Странно даже подумать, что было время, когда Эшли вовсе не казался ей привлекательным. В дни детства она видела его, он приезжал, уезжал, и Скарлетт не вспоминала о нем. А два года назад, в тот день, когда Эшли, недавно вернувшийся из трехлетнего путешествия по Европе, явился к ним засвидетельствовать почтение, – в тот день она полюбила его. Все случилось очень просто.

Она была на передней веранде, а он скакал по длинной аллее. Он был в сером фланелевом костюме, широкий черный галстук составлял великолепный контраст с сорочкой в складочку. Она и сейчас помнит каждую деталь: и как сверкали сапоги, и камею с головой Медузы в галстучной булавке, и широкополую шляпу, оказавшуюся в руке в тот же миг, как он увидел Скарлетт. Он подъехал, спешился, бросил негритенку поводья и встал перед крыльцом, восхищенно подняв на нее томный взгляд своих мерцающих серых глаз. Яркое солнце играло на белокурых волосах, превращая их в серебристый нимб. «Вот ты и выросла, Скарлетт», – сказал он и, легко взбежав по ступенькам, поцеловал ей руку. А голос-то, голос! Ей не забыть, как подпрыгнуло сердце, когда она его услышала – словно в первый раз! – этот тягучий, полнозвучный, как музыка, голос… B ту же секунду ее потянуло к нему, он сделался нужен ей, она захотела его получить, как хотела, например, есть, или верховую лошадь, или спать в мягкой постели.

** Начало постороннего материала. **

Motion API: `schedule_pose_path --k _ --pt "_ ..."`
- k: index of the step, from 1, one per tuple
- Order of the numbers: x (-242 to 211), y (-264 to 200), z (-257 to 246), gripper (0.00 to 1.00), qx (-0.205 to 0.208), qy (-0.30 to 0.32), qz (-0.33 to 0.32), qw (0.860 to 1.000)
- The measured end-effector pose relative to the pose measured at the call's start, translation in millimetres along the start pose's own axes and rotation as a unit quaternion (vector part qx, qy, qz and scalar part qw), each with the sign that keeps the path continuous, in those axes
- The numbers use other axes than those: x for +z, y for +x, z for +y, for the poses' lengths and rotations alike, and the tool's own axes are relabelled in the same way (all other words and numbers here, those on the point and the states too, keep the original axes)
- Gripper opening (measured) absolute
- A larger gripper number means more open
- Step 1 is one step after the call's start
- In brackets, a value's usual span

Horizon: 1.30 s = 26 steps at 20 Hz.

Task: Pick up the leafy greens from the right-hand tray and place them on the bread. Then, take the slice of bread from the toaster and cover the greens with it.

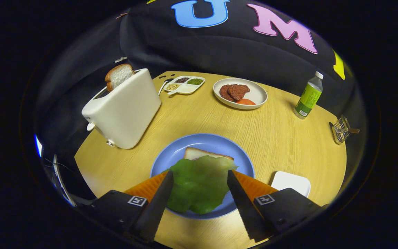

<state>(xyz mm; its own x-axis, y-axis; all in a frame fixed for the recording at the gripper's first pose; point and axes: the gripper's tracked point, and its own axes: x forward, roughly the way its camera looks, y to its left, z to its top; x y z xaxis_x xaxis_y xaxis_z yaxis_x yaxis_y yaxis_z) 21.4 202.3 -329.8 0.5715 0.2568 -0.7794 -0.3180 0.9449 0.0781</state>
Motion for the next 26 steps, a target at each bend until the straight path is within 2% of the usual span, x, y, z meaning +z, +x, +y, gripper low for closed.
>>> schedule_pose_path --k 1,6,13,19,26 --pt "4.0 -3.4 -0.9 1.00 -0.004 -0.001 -0.008 1.000" --pt "39.8 -30.8 0.4 1.00 -0.014 0.007 -0.062 0.998" --pt "98.7 -56.5 15.9 1.00 -0.009 0.012 -0.125 0.992" --pt "145.7 -69.4 47.6 1.00 -0.001 -0.014 -0.169 0.986" --pt "195.0 -61.4 107.8 1.00 0.035 -0.032 -0.208 0.977"
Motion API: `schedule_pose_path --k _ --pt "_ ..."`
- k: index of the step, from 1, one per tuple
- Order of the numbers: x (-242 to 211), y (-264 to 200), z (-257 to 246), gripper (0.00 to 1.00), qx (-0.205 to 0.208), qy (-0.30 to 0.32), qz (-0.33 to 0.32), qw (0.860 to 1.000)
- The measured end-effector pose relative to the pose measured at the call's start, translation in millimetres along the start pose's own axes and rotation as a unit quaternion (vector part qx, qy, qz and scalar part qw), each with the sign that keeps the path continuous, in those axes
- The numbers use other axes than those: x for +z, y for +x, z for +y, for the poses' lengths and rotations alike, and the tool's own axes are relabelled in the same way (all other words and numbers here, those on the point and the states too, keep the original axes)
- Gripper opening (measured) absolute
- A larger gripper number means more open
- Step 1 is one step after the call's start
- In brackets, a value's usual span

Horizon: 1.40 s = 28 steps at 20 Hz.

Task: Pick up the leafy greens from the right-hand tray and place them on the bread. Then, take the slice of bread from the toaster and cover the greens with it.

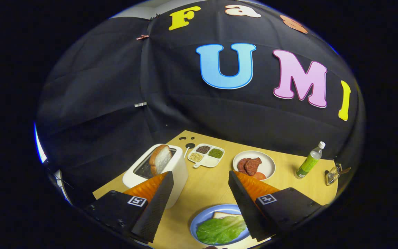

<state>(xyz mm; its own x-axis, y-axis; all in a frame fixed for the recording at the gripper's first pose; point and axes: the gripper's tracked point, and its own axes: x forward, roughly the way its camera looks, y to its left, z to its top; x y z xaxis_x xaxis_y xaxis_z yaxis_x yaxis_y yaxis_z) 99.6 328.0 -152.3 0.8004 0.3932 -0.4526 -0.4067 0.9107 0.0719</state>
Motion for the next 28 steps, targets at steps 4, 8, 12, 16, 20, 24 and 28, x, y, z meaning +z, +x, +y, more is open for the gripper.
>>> schedule_pose_path --k 4,8,12,16,20,24,28 --pt "10.0 20.2 29.9 0.99 0.022 -0.015 -0.002 1.000" --pt "9.9 45.0 59.0 0.99 0.039 -0.020 0.002 0.999" --pt "2.7 74.3 81.6 1.00 0.043 -0.023 0.017 0.999" --pt "-15.9 104.3 84.6 1.00 0.022 -0.045 0.047 0.998" --pt "-24.1 123.2 93.6 1.00 0.019 -0.038 0.059 0.997" --pt "-37.0 136.8 103.9 0.99 0.024 -0.032 0.083 0.996" --pt "-47.9 147.6 113.5 0.59 0.035 -0.021 0.108 0.993"
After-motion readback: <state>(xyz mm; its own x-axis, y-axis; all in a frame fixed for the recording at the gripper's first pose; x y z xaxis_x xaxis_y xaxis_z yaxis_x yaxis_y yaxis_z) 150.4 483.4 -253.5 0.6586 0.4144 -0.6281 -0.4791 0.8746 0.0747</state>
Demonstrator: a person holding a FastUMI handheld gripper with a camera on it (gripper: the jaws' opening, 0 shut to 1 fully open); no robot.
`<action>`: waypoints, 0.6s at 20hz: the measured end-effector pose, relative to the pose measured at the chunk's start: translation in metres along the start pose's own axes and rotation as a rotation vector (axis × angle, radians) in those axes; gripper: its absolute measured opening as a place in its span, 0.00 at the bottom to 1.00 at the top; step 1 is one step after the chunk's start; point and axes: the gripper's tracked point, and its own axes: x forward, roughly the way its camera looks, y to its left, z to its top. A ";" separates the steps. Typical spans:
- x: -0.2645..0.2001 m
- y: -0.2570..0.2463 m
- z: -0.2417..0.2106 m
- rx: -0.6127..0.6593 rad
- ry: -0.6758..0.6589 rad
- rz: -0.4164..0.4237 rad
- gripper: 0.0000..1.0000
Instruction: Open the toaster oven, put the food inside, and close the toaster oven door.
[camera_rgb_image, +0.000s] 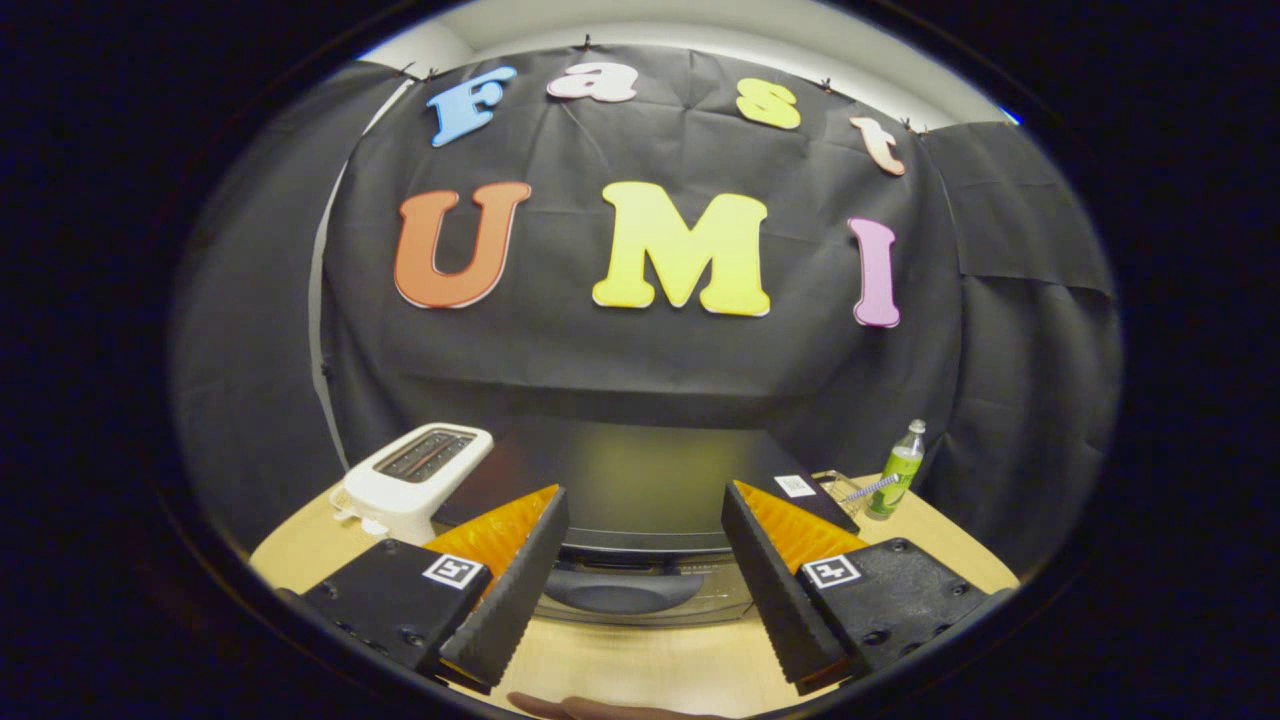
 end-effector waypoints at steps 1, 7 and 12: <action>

И целых два года он всюду бывал с ней – на балах, на пикниках, на гуляньях, на рыбалке – пусть и не так часто, как близнецы Тарлтоны, и не так неотступно, как младшие Фонтейны, однако не проходило недели, чтобы он не заглянул в «Тару».

Правда, Эшли не проявлял открыто любви к ней, и в спокойных серых его глазах никогда не загорался тот жаркий огонь, который Скарлетт прекрасно чувствовала в других мужчинах. И все же – все же она знала: он ее любит. Она не могла ошибиться. Так говорил ей инстинкт – вещь куда более сильная, чем рассудок или знание, рожденное опытом. Очень часто она с удивлением замечала, что в устремленном на нее взгляде нет обычной ленивой сонливости, наоборот – настойчивость, жажда и отчего-то грусть. Она ломала голову: ведь ясно же, что он ее любит, тогда почему бы так и не сказать? Непостижимо. Впрочем, в нем много было такого, чего она не могла постичь.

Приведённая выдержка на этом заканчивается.